3 razones por las que disfruto los vinos de Dão

Con el regreso de vinos de esta región de Portugal, recordé por qué disfruto beberlos.

Me recuerdan la diversidad del Portugal. Se dice que la diversidad en la cultura en general equivale a riqueza y en el mundo del vino esto es totalmente cierto. No importa cuánto disfrute los vinos de Oporto me parece una lástima que para muchos entusiastas del vino todo un país quede definido por una sola región. Por eso celebro cuando leo Dão en una etiqueta y puedo sentir que salgo del norte de Portugal y comienzo a internarme en su geografía.

Demuestran tintos con carácter con poca o ninguna madera. Uno de los grandes cambios en Dão es que la mayoría de sus productores supieron abandonar la obsesión por la madera para dejar que la uva, que crece casi en toda la región en suelos de granito, exprese su mineralidad y personalidad. Las notas que hace atractiva a la touriga nacional que suele protagonizar estos vinos, de las frutas a las flores, se luce.

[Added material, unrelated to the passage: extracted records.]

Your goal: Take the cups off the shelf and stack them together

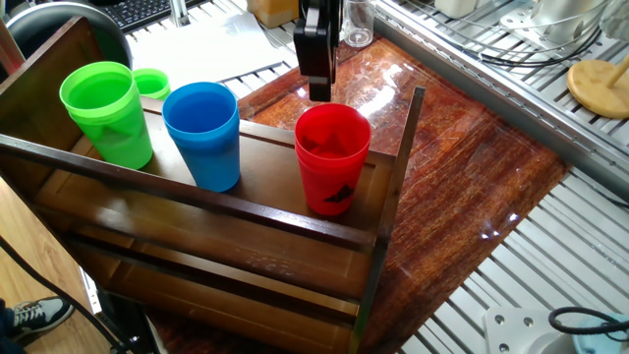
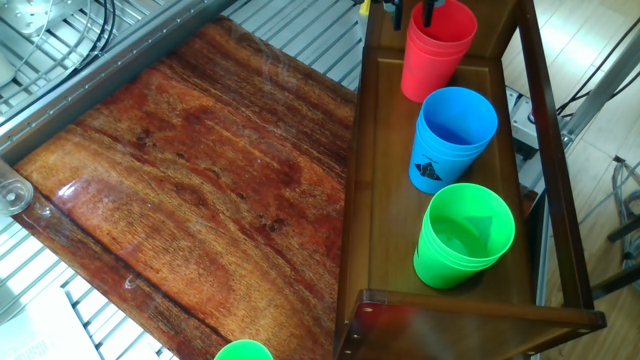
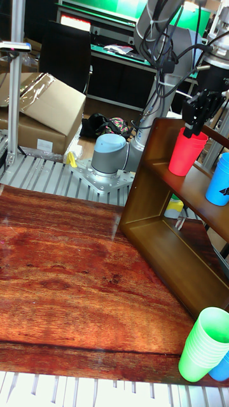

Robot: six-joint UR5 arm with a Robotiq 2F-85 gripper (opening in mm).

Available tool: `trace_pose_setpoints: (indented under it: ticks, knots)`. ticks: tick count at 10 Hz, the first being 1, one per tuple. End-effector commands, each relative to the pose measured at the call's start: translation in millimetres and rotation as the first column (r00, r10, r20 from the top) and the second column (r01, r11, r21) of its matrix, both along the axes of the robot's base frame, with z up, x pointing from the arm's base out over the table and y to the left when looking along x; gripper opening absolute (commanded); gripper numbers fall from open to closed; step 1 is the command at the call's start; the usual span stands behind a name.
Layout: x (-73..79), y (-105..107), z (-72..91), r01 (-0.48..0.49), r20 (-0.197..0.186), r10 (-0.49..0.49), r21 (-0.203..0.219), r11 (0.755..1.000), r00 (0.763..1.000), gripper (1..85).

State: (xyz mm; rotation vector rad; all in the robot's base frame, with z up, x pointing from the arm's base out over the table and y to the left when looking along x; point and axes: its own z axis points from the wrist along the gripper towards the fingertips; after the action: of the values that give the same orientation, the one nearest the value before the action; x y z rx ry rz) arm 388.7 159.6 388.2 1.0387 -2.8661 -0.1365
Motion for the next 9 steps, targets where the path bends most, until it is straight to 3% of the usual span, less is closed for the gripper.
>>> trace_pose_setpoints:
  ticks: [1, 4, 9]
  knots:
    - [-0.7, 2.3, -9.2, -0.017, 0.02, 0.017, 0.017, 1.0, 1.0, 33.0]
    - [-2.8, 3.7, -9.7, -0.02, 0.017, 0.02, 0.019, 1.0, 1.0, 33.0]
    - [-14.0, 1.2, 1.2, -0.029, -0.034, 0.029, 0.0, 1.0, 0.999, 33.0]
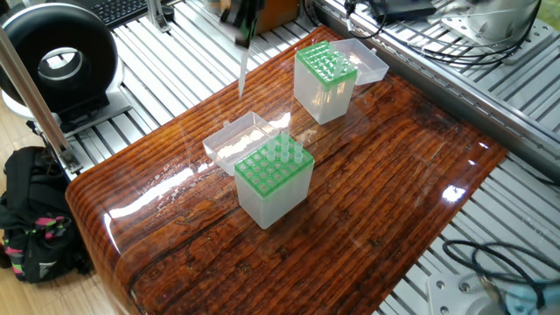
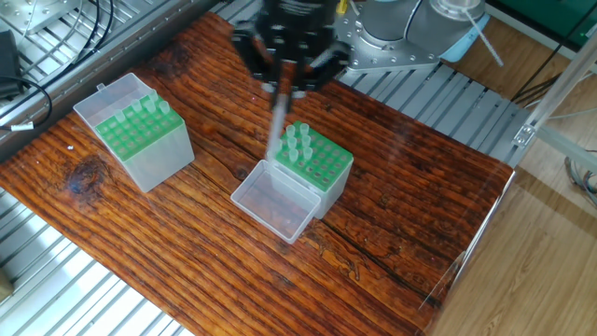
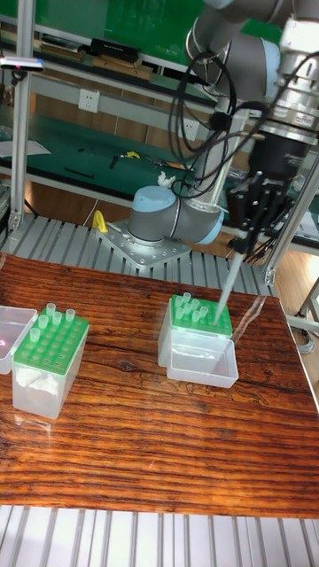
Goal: Transfer all large pipette tips from one holder to another
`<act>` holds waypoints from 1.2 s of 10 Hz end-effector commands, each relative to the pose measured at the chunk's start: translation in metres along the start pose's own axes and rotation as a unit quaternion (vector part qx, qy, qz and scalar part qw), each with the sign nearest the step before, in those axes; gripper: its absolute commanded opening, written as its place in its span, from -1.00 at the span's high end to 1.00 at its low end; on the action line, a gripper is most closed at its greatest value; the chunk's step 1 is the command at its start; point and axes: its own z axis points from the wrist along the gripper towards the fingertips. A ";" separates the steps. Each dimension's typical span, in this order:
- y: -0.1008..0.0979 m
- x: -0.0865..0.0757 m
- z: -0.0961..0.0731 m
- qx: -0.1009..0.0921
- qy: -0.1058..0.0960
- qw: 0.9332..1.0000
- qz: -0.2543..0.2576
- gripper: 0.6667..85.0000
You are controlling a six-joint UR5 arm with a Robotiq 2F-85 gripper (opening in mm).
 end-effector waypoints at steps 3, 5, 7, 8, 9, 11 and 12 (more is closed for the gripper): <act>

Son versátiles al momento de llevarlos a la mesa. Al comprar y descorchar un vino tinto de Dão no siento que tengo que acompañarlo obligatoriamente con un tipo de comida sino que voy a tener un vino de buena acidez y con frescura que puedo tomar solo, con algún queso de maduración media y aceitunas negras, frutos del mar y pastas con salsa con base en tomate e incluso cortes de carne no tan grasos. ¿El resto? Básicamente con imaginación y curiosidad se pueden encontrar nuevas combinaciones deliciosas y ése es un hobby al que nadie suele negarse. ¡Nunca olvido una hamburguesa artesanal con pan con ese toque dulce de la batata, queso cheddar y cebolla caramelizada que probé con un Dão! ¡Buen apetito, provecho y salud!